*WHAT THE TASK ASKS*. Please return each record below exactly, with nothing left out.

*DATASET EXTRACT*.

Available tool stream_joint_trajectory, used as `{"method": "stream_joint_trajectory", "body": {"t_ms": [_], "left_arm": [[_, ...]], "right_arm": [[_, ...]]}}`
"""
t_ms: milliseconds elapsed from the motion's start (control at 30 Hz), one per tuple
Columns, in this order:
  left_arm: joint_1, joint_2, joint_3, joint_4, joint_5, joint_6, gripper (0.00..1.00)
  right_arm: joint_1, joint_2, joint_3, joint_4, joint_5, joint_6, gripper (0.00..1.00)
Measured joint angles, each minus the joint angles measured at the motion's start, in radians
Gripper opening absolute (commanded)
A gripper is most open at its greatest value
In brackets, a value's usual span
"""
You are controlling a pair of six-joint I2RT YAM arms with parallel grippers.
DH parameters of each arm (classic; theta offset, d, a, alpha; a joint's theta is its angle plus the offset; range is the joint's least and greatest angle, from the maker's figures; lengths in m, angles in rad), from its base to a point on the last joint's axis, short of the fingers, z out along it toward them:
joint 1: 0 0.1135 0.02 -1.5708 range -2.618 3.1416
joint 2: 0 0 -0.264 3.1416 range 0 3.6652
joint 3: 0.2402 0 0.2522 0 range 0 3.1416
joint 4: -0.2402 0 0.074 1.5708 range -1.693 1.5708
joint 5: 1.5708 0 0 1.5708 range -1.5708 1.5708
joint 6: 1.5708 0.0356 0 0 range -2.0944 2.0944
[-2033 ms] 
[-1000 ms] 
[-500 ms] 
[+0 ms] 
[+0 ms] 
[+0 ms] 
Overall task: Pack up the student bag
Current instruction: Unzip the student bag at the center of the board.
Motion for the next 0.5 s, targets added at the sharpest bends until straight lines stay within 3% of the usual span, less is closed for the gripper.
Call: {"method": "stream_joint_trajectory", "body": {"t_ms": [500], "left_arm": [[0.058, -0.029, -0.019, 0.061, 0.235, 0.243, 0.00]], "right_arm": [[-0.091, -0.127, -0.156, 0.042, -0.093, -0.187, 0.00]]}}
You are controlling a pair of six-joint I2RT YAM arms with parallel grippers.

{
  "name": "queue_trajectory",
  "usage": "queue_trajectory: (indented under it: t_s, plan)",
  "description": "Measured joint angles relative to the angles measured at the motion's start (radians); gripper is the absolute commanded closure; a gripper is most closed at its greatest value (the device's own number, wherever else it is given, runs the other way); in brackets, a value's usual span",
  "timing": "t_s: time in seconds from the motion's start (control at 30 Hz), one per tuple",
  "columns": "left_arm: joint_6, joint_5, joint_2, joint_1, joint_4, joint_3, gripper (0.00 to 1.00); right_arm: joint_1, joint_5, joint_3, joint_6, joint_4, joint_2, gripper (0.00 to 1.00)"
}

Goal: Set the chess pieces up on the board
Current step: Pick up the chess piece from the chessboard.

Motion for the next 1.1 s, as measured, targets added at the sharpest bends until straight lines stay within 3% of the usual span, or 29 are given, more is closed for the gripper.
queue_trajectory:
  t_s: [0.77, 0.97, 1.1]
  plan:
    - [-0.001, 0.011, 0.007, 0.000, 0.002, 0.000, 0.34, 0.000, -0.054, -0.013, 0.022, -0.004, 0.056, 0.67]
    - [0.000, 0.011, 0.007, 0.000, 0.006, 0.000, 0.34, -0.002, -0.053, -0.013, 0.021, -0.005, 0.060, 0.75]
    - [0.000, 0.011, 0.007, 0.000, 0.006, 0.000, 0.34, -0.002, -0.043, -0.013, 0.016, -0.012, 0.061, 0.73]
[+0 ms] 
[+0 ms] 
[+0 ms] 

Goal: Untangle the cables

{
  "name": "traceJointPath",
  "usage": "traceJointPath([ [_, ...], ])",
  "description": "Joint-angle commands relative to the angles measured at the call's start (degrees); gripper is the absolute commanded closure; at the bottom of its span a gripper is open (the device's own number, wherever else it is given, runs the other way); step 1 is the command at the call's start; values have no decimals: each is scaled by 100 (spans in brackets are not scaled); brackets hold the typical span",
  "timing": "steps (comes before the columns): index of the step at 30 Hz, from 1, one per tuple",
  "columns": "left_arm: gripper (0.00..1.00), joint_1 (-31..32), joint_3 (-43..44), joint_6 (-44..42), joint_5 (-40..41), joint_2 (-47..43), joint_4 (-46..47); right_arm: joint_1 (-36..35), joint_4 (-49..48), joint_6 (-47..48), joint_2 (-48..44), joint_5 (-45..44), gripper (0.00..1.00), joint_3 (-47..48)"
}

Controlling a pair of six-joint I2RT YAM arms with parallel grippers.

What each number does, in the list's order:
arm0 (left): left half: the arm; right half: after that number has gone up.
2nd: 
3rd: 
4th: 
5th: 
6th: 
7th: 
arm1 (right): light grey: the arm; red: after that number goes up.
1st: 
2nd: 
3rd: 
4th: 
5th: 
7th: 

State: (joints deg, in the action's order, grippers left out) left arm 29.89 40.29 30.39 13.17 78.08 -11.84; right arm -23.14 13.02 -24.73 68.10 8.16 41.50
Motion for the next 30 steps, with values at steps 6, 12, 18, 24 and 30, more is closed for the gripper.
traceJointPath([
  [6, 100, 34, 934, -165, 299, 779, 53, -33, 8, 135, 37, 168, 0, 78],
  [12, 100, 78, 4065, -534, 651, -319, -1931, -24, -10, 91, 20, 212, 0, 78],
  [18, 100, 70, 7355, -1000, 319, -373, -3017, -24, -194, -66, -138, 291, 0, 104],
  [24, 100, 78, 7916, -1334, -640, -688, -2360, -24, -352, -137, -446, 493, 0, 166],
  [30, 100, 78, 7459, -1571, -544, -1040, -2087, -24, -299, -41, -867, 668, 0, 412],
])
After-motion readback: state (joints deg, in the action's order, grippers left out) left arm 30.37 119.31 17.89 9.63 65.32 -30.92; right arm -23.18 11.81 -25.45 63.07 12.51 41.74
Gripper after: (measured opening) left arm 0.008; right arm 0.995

*OUTPUT OF THE TASK*.
Available tool stream_joint_trajectory, used as `{"method": "stream_joint_trajectory", "body": {"t_ms": [_], "left_arm": [[_, ...]], "right_arm": [[_, ...]]}}`
"""
t_ms: milliseconds elapsed from the motion's start (control at 30 Hz), one per tuple
Columns, in this order:
  left_arm: joint_1, joint_2, joint_3, joint_4, joint_5, joint_6, gripper (0.00..1.00)
  right_arm: joint_1, joint_2, joint_3, joint_4, joint_5, joint_6, gripper (0.00..1.00)
Measured joint angles, each minus the joint angles measured at the motion's start, in radians
Gripper opening absolute (commanded)
A gripper is most open at its greatest value
In brackets, a value's usual span
"""
You are controlling a pair of six-joint I2RT YAM arms with parallel grippers.
DH parameters of each arm (classic; theta offset, d, a, alpha; a joint's theta is its angle plus the offset; range is the joint's least and greatest angle, from the maker's figures; lengths in m, angles in rad), from its base to a point on the last joint's axis, short of the fingers, z out along it toward them:
joint 1: 0 0.1135 0.02 -1.5708 range -2.618 3.1416
joint 2: 0 0 -0.264 3.1416 range 0 3.6652
joint 3: 0.2402 0 0.2522 0 range 0 3.1416
joint 4: -0.2402 0 0.074 1.5708 range -1.693 1.5708
joint 5: 1.5708 0 0 1.5708 range -1.5708 1.5708
joint 6: 1.5708 0.0356 0 0 range -2.0944 2.0944
[-2033 ms] 
[-1000 ms] 
[-500 ms] 
[+0 ms] 
[+0 ms] 
[+0 ms] 
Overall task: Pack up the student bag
Current instruction: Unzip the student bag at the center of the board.
Motion for the next 0.5 s, targets added at the sharpest bends until straight lines stay within 3% of the usual span, less is closed for the gripper.
Call: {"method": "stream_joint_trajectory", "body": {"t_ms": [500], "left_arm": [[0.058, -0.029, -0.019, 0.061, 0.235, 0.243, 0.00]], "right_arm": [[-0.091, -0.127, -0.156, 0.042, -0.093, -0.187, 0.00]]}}
You are controlling a pair of six-joint I2RT YAM arms with parallel grippers.

{
  "name": "queue_trajectory",
  "usage": "queue_trajectory: (indented under it: t_s, plan)",
  "description": "Measured joint angles relative to the angles measured at the motion's start (radians); gripper is the absolute commanded closure; a gripper is most closed at its greatest value (the device's own number, wherever else it is given, runs the other way); in brackets, a value's usual span",
  "timing": "t_s: time in seconds from the motion's start (control at 30 Hz), one per tuple",
  "columns": "left_arm: joint_6, joint_5, joint_2, joint_1, joint_4, joint_3, gripper (0.00 to 1.00); right_arm: joint_1, joint_5, joint_3, joint_6, joint_4, joint_2, gripper (0.00 to 1.00)"
}

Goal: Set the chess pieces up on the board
Current step: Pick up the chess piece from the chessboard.

Motion for the next 1.1 s, as measured, targets added at the sharpest bends until straight lines stay within 3% of the usual span, or 29 are given, more is closed for the gripper.
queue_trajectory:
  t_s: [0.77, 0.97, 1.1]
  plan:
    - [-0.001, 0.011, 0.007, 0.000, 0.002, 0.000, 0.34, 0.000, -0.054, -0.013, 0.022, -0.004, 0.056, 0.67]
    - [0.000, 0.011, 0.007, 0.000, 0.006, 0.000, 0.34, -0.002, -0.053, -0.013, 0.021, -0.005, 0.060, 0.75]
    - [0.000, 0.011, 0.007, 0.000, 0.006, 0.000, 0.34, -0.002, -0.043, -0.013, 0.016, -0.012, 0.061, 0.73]
[+0 ms] 
[+0 ms] 
[+0 ms] 

Goal: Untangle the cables

{
  "name": "traceJointPath",
  "usage": "traceJointPath([ [_, ...], ])",
  "description": "Joint-angle commands relative to the angles measured at the call's start (degrees); gripper is the absolute commanded closure; at the bottom of its span a gripper is open (the device's own number, wherever else it is given, runs the other way); step 1 is the command at the call's start; values have no decimals: each is scaled by 100 (spans in brackets are not scaled); brackets hold the typical span",
  "timing": "steps (comes before the columns): index of the step at 30 Hz, from 1, one per tuple",
  "columns": "left_arm: gripper (0.00..1.00), joint_1 (-31..32), joint_3 (-43..44), joint_6 (-44..42), joint_5 (-40..41), joint_2 (-47..43), joint_4 (-46..47); right_arm: joint_1 (-36..35), joint_4 (-49..48), joint_6 (-47..48), joint_2 (-48..44), joint_5 (-45..44), gripper (0.00..1.00), joint_3 (-47..48)"
}

Controlling a pair of six-joint I2RT YAM arms with parallel grippers.

What each number does, in the list's order:
arm0 (left): left half: the arm; right half: after that number has gone up.
2nd: 
3rd: 
4th: 
5th: 
6th: 
7th: 
arm1 (right): light grey: the arm; red: after that number goes up.
1st: 
2nd: 
3rd: 
4th: 
5th: 
7th: 

State: (joints deg, in the action's order, grippers left out) left arm 29.89 40.29 30.39 13.17 78.08 -11.84; right arm -23.14 13.02 -24.73 68.10 8.16 41.50
Motion for the next 30 steps, with values at steps 6, 12, 18, 24 and 30, more is closed for the gripper.
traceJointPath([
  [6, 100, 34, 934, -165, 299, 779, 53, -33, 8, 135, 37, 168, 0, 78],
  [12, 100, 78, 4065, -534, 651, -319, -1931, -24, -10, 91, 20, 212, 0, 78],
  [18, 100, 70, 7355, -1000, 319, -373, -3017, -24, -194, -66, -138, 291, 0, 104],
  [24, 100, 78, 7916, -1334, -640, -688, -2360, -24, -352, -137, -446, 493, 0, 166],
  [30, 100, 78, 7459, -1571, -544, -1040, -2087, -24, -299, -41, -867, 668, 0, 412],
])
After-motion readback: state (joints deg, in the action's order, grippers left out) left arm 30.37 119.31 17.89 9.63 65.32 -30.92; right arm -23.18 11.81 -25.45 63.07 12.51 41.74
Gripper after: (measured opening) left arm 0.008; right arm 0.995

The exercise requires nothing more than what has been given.